InhwanBae commented 3 years ago

Hi @eliesl

To get 'segLabel', you can modify the BDD100K dataloader. I update it on the main branch because I thought that other people might need this part as well.

Also, for fairness, I trained the model for all datasets by 60k iterations, the same as the paper.

eliesl commented 3 years ago

Hi again! Thanks for being so responsive to my comments. Also, thanks for updating the dataloader. Beside the modifications you made, a minor modification is also needed for Lines 59 and 60. Just in case that anybody else wants to use segLabel for the test mode.

When I train the network, all the predictions for the validation images (during the training) and test images (test mode) are background.
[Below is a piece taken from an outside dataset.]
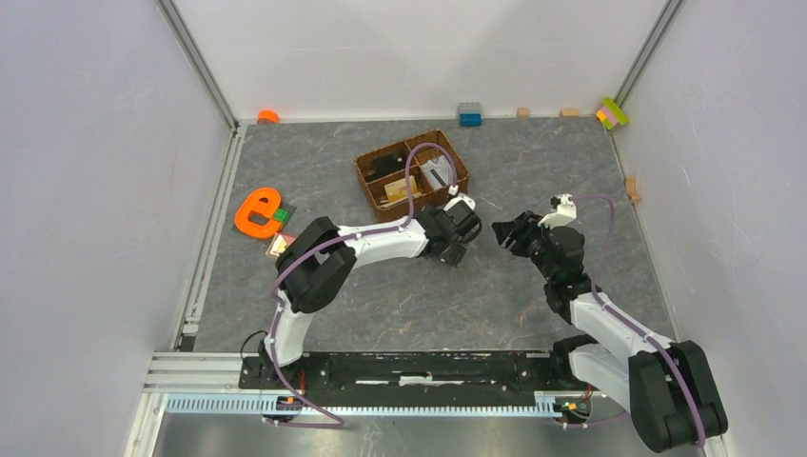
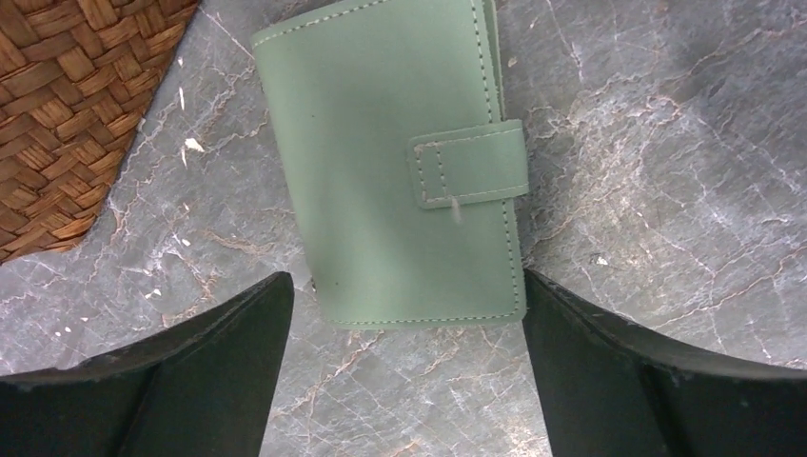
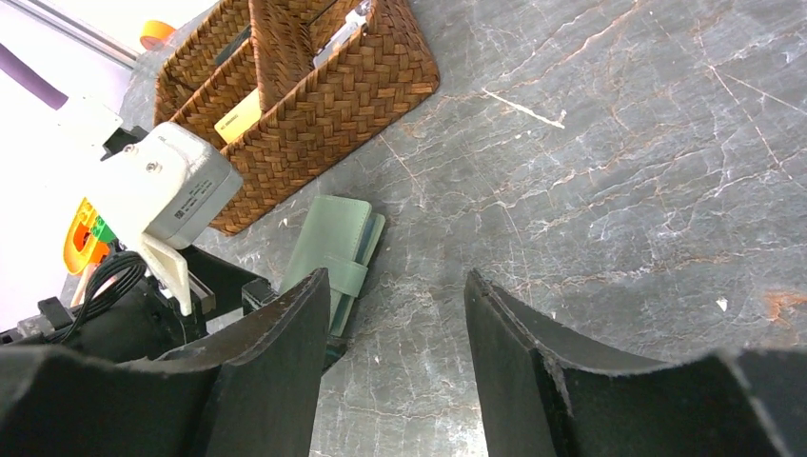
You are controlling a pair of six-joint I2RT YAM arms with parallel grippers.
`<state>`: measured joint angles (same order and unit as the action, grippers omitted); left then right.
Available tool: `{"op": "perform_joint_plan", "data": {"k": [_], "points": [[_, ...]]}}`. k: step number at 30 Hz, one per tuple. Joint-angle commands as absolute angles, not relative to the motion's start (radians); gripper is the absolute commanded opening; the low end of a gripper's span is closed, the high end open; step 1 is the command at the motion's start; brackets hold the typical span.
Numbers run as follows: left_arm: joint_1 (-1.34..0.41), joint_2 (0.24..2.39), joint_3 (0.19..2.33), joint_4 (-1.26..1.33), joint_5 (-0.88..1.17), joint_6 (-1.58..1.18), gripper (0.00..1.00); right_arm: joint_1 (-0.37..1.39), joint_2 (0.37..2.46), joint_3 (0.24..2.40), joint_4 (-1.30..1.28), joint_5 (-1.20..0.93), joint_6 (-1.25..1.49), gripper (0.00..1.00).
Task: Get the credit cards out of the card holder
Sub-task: Open the card holder at the center of the board.
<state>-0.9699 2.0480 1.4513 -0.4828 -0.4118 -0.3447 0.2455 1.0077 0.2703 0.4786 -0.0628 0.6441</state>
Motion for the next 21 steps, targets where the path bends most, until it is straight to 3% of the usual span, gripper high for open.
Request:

I get totally black images as the segmentation mask. I also tried training the network for way more that 60k iterations, and I tried different optimizers and learning rates but no luck! Do you have any suggestions?

DaniloXiao commented 2 years ago

Hi, I would like to ask the author what is the calculation formula of the BDD100K evaluation index pixel accuracy. The formula is not listed in the paper. Is it category pixel accuracy (acc = (TP) / TP + FP)?

InhwanBae commented 2 years ago

Hi @eliesl Sorry for the late reply. I also experienced the same problem while training BDD100K. In my case, rather than applying several balancing techniques, restarting the training process was more effective when the lane disappears in the initial convergence.

InhwanBae commented 2 years ago

Hi, I would like to ask the author what is the calculation formula of the BDD100K evaluation index pixel accuracy. The formula is not listed in the paper. Is it category pixel accuracy (acc = (TP) / TP + FP)?

@DaniloXiao Please refer to #16

InhwanBae commented 2 years ago

I'm closing this issue for now. Please feel free to open another issue for other questions.